Thousands of New York City students who enrolled in college as the high school graduation rate skyrocketed may have ended up in debt and out of the workforce — and without degrees.
That’s according to a new analysis by the Research Alliance for New York City Schools, the New York University institute charged with studying city schools data. The findings, based on students who entered high school during the Bloomberg administration, raise questions about Mayor Bill de Blasio’s approach to getting more students to college.
About 55 percent of students who entered high school in 2003 enrolled in college after graduation, the researchers found. For students who started ninth grade in 2008, that figure was 61 percent.
But the gains in college attendance eroded because many of the 2008 ninth-graders who previously might not have gone to college ended up dropping out.
Exactly why is impossible to tell from the data, the researchers say. But it reflects a national trend in which college costs, poor academic preparation, and general life challenges make it harder for low-income students to persist in college.

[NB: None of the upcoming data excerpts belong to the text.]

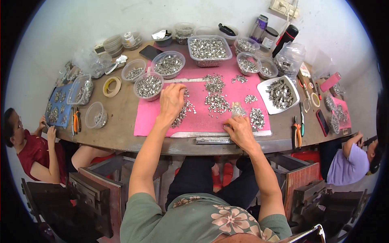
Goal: The person sorts small metal butterfly-shaped parts into a jig by hand, then processes them using a manual wheel press.
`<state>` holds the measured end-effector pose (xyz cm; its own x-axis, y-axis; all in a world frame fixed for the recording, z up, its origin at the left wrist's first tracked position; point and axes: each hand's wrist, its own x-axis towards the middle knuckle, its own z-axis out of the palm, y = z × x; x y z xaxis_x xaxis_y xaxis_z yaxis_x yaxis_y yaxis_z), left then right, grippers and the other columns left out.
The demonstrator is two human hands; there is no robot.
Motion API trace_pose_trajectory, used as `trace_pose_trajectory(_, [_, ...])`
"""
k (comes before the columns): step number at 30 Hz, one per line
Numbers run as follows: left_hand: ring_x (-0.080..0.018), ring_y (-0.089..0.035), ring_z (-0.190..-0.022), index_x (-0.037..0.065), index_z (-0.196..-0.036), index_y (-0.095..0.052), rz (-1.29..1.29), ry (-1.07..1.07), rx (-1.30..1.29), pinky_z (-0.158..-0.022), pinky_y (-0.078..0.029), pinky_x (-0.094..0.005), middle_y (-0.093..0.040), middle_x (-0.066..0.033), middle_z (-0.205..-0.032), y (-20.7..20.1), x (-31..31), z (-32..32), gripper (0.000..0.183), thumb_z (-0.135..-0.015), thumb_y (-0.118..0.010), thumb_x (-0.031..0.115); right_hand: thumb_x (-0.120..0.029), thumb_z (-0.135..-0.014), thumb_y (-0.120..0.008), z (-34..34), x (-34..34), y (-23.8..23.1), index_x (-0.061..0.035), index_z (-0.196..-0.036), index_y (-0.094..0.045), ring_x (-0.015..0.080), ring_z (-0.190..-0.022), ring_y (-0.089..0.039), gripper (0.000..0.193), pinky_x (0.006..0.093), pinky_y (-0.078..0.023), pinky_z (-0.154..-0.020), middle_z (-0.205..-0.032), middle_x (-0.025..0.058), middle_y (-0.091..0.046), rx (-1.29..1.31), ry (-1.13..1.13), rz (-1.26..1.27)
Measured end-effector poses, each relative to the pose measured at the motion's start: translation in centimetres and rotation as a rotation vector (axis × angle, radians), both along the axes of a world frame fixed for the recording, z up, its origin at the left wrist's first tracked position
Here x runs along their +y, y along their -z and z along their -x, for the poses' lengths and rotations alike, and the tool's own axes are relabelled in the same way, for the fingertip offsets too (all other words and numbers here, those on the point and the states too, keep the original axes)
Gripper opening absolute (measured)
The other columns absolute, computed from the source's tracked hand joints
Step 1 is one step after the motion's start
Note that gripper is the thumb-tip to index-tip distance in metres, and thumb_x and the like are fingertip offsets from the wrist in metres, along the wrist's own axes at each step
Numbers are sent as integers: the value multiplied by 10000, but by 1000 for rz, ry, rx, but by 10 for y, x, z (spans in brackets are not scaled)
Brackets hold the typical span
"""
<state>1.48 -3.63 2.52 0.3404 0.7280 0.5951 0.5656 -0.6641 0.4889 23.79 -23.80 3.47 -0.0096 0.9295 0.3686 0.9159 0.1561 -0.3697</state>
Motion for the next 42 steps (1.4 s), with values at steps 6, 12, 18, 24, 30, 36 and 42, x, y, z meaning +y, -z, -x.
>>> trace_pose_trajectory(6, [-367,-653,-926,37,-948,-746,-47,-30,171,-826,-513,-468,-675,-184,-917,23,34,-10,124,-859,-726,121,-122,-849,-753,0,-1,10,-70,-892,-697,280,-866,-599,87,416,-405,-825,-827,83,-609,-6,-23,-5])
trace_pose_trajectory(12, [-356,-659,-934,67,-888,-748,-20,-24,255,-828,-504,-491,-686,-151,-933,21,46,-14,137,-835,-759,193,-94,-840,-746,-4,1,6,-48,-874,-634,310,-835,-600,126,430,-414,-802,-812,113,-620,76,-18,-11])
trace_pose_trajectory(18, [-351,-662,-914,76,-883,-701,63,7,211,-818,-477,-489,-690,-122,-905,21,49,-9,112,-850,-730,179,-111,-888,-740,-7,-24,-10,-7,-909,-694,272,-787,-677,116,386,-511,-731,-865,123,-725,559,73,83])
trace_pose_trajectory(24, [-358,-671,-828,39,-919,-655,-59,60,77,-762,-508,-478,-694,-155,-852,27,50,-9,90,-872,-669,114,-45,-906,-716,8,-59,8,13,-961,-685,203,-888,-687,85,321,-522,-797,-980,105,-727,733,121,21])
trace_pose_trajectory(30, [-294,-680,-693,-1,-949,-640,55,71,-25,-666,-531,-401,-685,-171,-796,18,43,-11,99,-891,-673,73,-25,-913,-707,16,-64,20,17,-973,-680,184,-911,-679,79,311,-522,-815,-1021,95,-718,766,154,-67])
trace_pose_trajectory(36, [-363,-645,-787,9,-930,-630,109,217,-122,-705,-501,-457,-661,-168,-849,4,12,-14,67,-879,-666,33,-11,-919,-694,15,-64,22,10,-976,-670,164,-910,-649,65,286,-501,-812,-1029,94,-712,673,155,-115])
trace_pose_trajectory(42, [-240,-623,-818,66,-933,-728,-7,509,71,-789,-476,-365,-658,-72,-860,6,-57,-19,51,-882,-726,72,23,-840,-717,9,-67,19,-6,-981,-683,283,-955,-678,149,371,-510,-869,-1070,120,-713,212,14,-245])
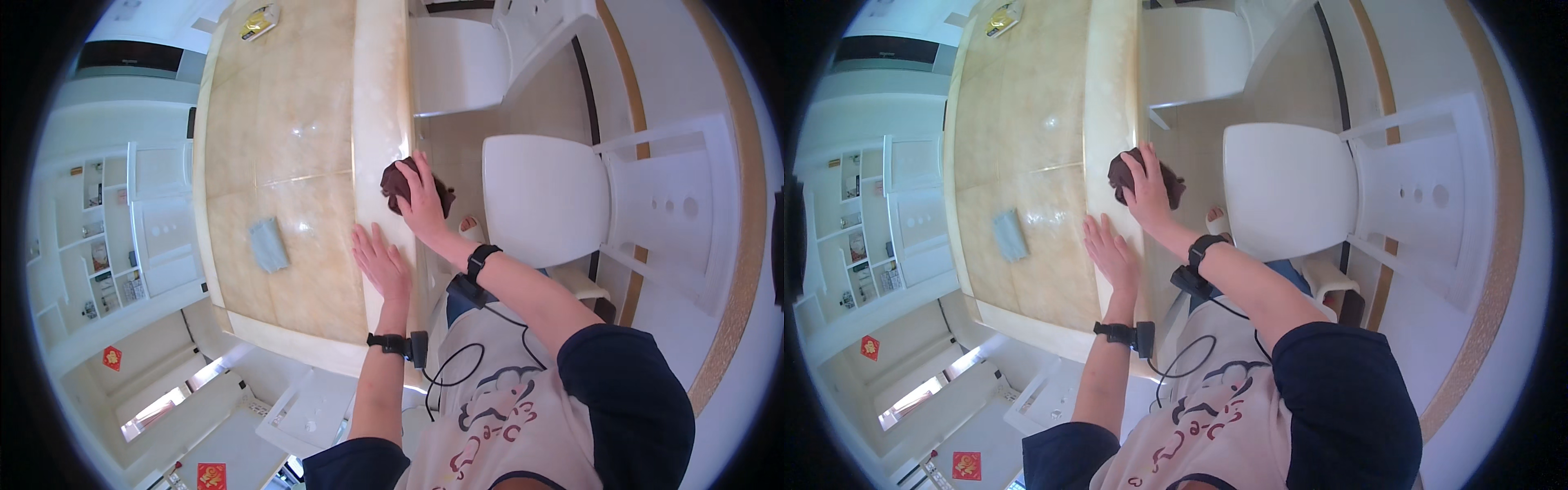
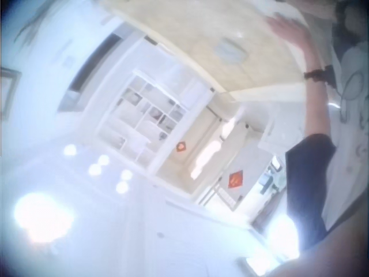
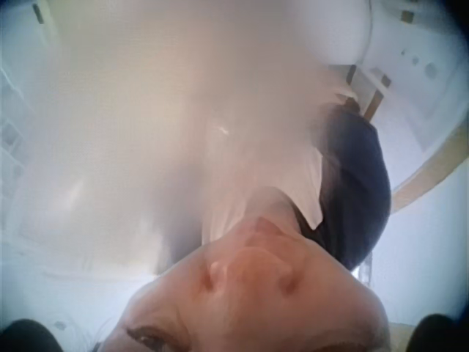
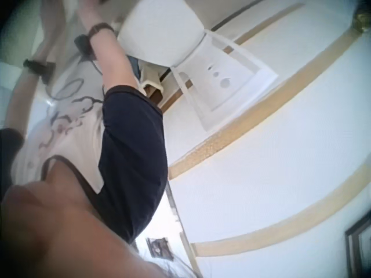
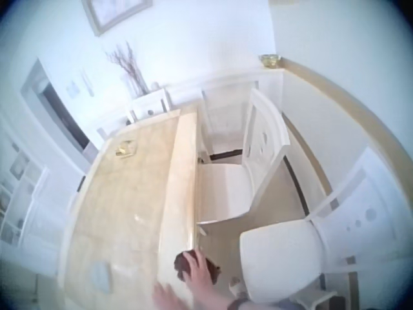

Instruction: The person wipes the edges and top surface of a dining table with a cloth, moves a chair aside to reach the side of the table, and then cleans the top of a low cabinet including around decorative items.

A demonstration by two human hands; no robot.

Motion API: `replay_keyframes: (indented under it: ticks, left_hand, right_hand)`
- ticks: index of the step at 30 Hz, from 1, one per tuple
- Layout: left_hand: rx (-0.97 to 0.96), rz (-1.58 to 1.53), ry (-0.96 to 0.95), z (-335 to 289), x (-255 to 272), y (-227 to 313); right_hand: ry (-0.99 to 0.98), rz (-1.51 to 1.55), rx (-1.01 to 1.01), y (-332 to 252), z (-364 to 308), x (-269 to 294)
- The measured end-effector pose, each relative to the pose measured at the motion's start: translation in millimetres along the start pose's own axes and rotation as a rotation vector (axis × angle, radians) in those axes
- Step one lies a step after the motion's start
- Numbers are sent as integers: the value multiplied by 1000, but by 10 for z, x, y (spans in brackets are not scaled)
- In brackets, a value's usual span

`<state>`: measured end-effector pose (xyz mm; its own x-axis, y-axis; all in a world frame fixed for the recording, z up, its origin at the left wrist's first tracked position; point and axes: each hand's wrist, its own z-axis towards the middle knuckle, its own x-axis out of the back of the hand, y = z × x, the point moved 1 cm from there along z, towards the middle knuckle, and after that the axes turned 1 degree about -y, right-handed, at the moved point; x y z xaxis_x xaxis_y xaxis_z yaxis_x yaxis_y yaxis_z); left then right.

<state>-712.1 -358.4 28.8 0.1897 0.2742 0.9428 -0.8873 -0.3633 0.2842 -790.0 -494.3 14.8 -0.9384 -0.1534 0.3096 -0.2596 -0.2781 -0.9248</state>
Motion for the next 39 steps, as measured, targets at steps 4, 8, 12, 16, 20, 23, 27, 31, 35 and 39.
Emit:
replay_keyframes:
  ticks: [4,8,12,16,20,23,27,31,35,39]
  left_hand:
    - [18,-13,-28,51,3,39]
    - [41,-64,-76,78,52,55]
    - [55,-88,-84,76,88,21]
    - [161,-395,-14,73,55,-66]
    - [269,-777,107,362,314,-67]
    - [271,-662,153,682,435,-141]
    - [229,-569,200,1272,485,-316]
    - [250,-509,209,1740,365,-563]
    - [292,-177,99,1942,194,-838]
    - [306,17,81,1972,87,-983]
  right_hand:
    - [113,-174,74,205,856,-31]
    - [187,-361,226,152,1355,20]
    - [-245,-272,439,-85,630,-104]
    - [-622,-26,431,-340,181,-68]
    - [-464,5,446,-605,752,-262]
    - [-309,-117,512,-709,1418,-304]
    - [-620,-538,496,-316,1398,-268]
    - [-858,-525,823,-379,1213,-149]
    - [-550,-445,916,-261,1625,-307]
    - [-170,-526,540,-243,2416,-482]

Whatever the explanation, the trend cuts against New York City’s heralded narrowing of racial achievement gaps. In fact, the researchers found, because black and Latino students dropped out without degrees more often than white and Asian students, racial achievement gaps actually widened slightly after students left high school.
From the study:
Broad improvements in college access have not necessarily produced more equitable outcomes for historically underrepresented groups as they have moved into and through the first years of college. Although we have seen gains in high school graduation and enrollment among all students, regardless of background, more advantaged students have been able to maintain these gains as they have transitioned into college in ways that underrepresented students have not. Figuring out how to promote more equitable outcomes is a central challenge facing the City’s policymakers and educators.
So far, the de Blasio administration has thrown its weight behind making it easier for students to get into college, even as the mayor has acknowledged that access and success are not the same thing and moved to add more challenging courses at city high schools.
The city aims to have two thirds of graduates “college ready” by a decade from now. For now, de Blasio’s College Access for All program ensures that middle school students visit colleges and high school students create a “college and career plan,” often with the help of dedicated counselors. The administration also negotiated fee waivers for students applying to CUNY schools, the most common destination for city graduates, and began offering the SAT exam during the school day, eliminating two barriers to entry.
“For a long time, a lot of kids were told they don’t have a chance to go to college, and that was so often wrong,” de Blasio told SAT-taking students this spring. “We’re sending the opposite message now: Anyone who wants to go to college has a chance to make it.”
On Tuesday, the city announced that nearly 30,000 more students had secured fee waivers when applying to CUNY — saving families more than $2.5 million in application fees.
“As the first person in my family to attend college, I understand how important it is to remove barriers,” Chancellor Carmen Fariña, who has frequently referenced her own shaky path to college when discussing the city’s new initiatives, said in a statement. (She has also blamed CUNY schools for letting students founder.)
De Blasio revealed the fee waiver total at the graduation ceremony of the Bronx School for Law, Government and Justice, where almost all of the graduates received waivers. (There, 84 percent of students who entered ninth grade in 2012 graduated four years later, according to city data. But only 64 percent went to college, and just 28 percent met CUNY’s standards.)
Johanie Hernandez, the school’s principal, praised the College Access for All initiative in a statement, saying, “These investments are about making college visible and real for every student at Bronx LGJ, from the time they join us in sixth grade to their high school graduation.”